Das passt nicht zusammen in meinem Kopf. Ich stelle mir David vor, wie er dem geplagten Saul vorsingt und denke dabei an Mut machendes, an etwas, das fröhlich stimmt, weil es unbeschwert klingt. Eine Art Gegengift gegen die Trübsal stelle ich mir vor. Und welche Psalmen werden David zugeschrieben? Solche, die Gott das Leid klagen, die Gott auffordern zuzuhören.

Aber vielleicht war David auch ein besserer Therapeut, als ich es ihm zutraue? Einer der seinem Klienten zutraut, das auszusprechen, was ihn bedrückt, anstatt es lediglich durch liebliche Melodien und fromme Verse zu betäuben? Das kennen wir doch auch von der Musik!
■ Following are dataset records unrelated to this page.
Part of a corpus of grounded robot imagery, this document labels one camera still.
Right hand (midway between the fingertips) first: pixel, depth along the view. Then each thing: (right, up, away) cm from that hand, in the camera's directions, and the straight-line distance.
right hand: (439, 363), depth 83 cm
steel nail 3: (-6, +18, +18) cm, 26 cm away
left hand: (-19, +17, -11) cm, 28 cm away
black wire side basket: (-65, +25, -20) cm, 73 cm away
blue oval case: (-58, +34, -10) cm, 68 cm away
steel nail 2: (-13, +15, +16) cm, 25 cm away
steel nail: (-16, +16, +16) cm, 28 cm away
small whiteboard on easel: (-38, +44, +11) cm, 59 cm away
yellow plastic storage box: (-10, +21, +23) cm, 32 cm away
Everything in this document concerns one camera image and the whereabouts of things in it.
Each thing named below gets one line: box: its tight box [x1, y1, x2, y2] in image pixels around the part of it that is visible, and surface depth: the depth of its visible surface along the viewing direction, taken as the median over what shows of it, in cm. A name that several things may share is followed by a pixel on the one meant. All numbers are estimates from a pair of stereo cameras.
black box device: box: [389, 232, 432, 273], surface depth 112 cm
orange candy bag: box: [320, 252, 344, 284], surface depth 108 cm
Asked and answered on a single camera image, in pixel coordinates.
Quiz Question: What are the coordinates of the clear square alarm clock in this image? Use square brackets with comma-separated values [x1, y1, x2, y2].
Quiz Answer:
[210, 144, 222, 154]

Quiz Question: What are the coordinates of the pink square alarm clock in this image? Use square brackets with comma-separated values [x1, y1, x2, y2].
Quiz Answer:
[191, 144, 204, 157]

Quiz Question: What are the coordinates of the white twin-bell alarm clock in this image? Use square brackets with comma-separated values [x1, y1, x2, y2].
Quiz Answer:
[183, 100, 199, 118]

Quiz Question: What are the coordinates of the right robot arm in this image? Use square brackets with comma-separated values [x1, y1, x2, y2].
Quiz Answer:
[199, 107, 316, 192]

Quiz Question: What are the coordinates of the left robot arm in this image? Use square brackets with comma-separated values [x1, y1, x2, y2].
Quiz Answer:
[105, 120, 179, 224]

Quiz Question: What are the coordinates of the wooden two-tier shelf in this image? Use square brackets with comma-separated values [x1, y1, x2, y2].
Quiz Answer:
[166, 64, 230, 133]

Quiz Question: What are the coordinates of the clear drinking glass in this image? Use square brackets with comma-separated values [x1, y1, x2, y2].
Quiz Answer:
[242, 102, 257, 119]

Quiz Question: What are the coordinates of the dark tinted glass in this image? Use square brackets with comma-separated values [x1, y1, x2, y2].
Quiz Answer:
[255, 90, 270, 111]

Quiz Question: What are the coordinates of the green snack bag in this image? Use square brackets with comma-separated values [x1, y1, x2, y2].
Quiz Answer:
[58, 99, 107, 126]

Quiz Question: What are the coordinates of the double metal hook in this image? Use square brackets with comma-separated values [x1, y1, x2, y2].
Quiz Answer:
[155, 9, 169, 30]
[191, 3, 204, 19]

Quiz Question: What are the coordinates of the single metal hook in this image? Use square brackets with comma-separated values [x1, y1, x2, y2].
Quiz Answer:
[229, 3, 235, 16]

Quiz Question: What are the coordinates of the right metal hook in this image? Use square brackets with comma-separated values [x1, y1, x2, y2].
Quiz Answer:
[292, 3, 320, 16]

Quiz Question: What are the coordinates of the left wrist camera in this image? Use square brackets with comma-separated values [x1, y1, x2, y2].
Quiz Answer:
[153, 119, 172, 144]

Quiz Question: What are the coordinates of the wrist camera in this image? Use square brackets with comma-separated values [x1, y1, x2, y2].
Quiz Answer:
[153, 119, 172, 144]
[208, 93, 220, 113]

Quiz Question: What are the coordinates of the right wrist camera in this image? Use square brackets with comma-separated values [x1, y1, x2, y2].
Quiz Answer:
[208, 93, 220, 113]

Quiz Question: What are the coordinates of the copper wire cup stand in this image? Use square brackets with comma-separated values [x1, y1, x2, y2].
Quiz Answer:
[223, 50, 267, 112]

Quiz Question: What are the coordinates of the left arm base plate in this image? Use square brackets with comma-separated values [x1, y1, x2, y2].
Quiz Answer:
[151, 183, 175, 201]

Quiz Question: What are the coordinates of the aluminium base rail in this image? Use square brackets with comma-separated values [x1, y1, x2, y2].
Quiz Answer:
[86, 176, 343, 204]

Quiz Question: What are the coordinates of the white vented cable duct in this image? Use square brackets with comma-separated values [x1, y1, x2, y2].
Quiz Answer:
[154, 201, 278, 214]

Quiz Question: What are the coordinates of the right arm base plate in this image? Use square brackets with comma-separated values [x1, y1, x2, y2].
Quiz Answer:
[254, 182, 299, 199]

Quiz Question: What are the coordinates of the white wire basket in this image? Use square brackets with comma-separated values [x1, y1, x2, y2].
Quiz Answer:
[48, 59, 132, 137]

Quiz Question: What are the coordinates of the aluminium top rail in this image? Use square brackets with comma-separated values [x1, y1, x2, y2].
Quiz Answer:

Zu fröhliche Musik nützt auch nichts, wenn ich mich gerade richtig schlecht fühle.

Vielleicht hat David einfach das Weinen und das Stöhnen von Saul mit seiner Musik begleitet und so verstärkt? So, dass der böse Geist, der Saul quälen wollte, merkte: Der ist nicht allein! Da ist einer der hört ihm zu, der stimmt ein in seine Klage. Vielleicht musste er deswegen immer wieder verschwinden?

Nun passt es doch zusammen in meinem Kopf: Ein Musiker, der im richtigen Moment die richtigen Töne und vielleicht die richtigen Worte findet. Töne, die vielleicht beruhigen, vielleicht aber widerhallen lassen, was in Saul vor sich geht. Worte, die vielleicht Gott laut auffordern, dem Trübsal ein Ende zu machen. So wie es oft in den Psalmen vorkommt, die David zugeschrieben werden.

Was sollen wir also tun? Danken wir Gott für die Musik! Danken wir Gott für die ruhigen Töne und für die die schrägen. Klagen wir Gott, wenn es dran ist! Danken wir Gott, dass wir ihm nicht nur Halleluja singen dürfen. Danken wir Gott für Menschen, die so gut zuhören können, dass sie mit uns mitschwingen können! Bitten wir Gott, dass wir so zuhören können! Üben wir das!